Pain is a very personal experience.  What causes you pain and how you feel it is likely to be very different from the person next to you.  Evidence, for example, shows that women feel pain differently than men and that some drugs that work well for men do not benefit women as much.

It is not uncommon to find that people affected by CMT experience pain, to some degree, at some point in their life – sometimes briefly, but it can become a long-term problem.  Generally, pain experts believe the earlier you treat pain the better.

There are two types of pain that people with CMT could experience:

1          Neuropathic pain, which means that the pain is caused by a problem in the nervous system.  Neuropathic pain is often felt radiating from the spine into the legs and the arms (peripheral neuropathic pain) and often seems to have no particular cause, but this should not mean that doctors take your pain any less seriously.

Neuropathic Pain:

“pain initiated or caused by a primary lesion or dysfunction in the peripheral or central nervous system”

This results clinically in a complicated combination of symptoms which don’t appear to add up.  There can be both negative and positive sides to neuropathic pain:

Positive signs (excessive neural activity)

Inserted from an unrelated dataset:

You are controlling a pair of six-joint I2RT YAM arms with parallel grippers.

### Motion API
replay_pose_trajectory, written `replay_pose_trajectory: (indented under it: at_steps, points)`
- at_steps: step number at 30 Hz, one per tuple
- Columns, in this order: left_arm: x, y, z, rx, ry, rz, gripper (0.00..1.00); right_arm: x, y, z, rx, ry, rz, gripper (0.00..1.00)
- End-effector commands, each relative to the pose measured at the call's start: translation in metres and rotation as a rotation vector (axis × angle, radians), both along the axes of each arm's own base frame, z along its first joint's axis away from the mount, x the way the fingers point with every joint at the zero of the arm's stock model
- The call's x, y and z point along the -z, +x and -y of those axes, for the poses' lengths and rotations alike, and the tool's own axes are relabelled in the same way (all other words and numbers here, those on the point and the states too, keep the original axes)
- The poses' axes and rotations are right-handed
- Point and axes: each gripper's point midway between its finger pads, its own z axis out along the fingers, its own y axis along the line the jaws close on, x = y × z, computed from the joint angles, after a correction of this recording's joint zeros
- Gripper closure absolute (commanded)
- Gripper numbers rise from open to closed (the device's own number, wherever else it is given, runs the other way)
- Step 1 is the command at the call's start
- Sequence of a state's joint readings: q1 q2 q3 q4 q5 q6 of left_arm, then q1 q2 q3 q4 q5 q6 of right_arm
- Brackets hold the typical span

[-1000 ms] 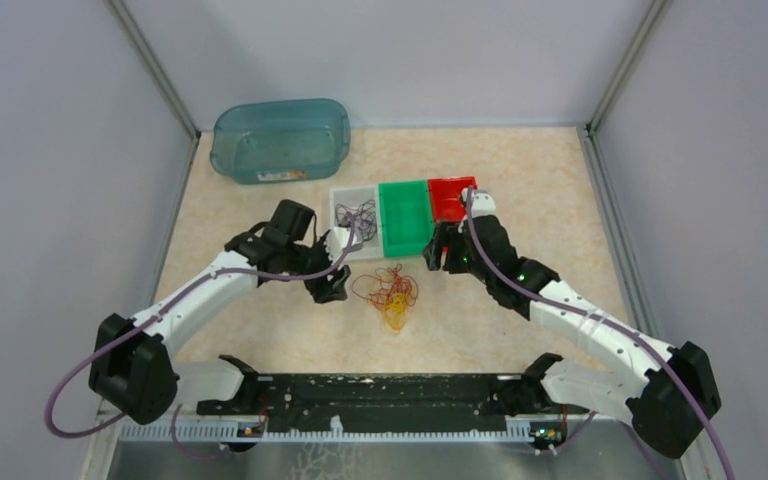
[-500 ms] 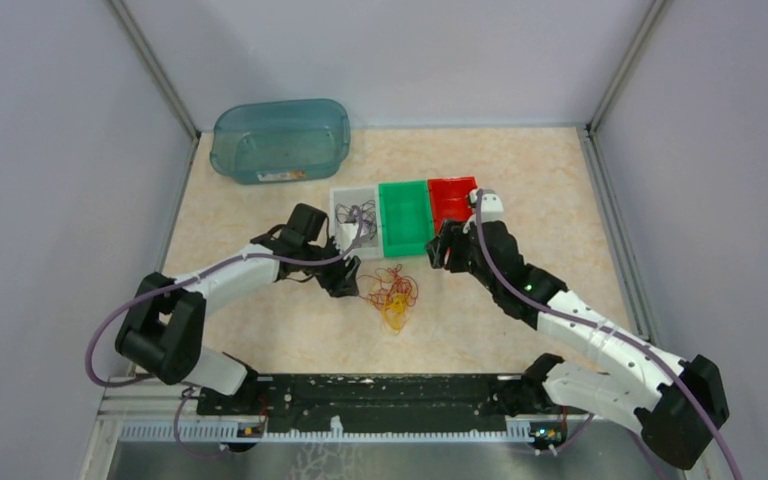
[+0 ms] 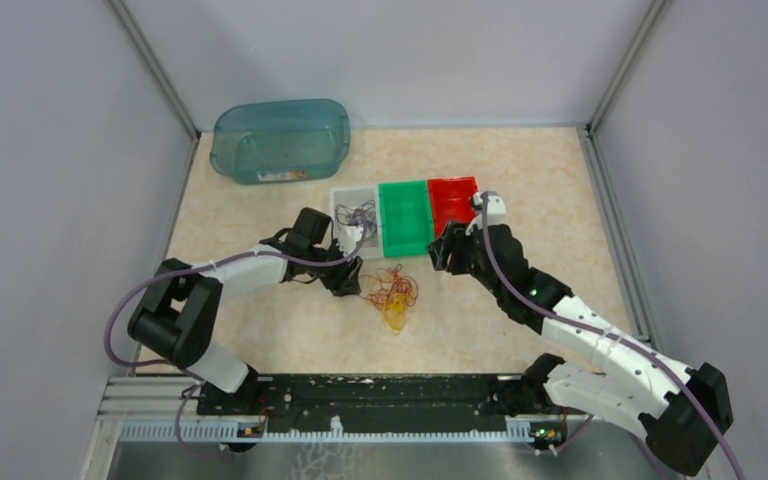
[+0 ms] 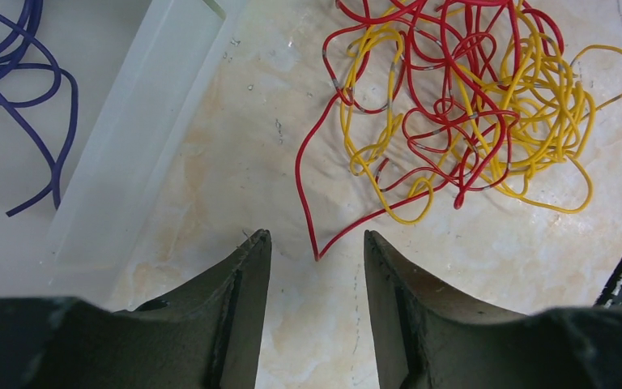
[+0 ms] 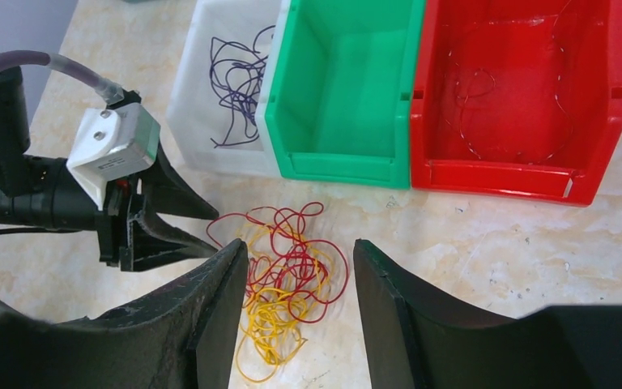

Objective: Untangle the cables

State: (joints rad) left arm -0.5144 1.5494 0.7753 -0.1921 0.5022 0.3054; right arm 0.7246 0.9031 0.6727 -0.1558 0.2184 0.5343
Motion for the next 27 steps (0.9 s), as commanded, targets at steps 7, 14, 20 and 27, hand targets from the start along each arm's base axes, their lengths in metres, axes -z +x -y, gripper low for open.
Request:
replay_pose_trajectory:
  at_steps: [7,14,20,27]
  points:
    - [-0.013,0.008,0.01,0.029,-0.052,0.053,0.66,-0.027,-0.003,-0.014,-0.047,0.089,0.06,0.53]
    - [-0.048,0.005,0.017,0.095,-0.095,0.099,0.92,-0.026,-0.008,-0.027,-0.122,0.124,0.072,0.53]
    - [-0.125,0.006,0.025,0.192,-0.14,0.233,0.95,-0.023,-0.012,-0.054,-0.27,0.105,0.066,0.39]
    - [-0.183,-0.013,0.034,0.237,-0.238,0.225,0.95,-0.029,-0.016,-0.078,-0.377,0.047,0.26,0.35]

Increased sensitivity (touch becomes pain)

Disproportionate pain from painful stimuli

Pain continuing long after stimulus removed

Discolouration of affected skin

Nail changes in affected area

Negative signs (impaired or lost neural activity)

Numbness, lack of sensation


Reduced function


Loss of balance and co-ordination

Abnormal reflexes

2 Pain due to tissue damage.  It may be caused by stresses and strains on your body due to the CMT, especially the bones, joints, tendons and ligaments (may be called mechanical or nociceptive pain).  If, for example, you are walking with difficulty due to foot drop, you are likely to be putting extra pressure on other parts of your body.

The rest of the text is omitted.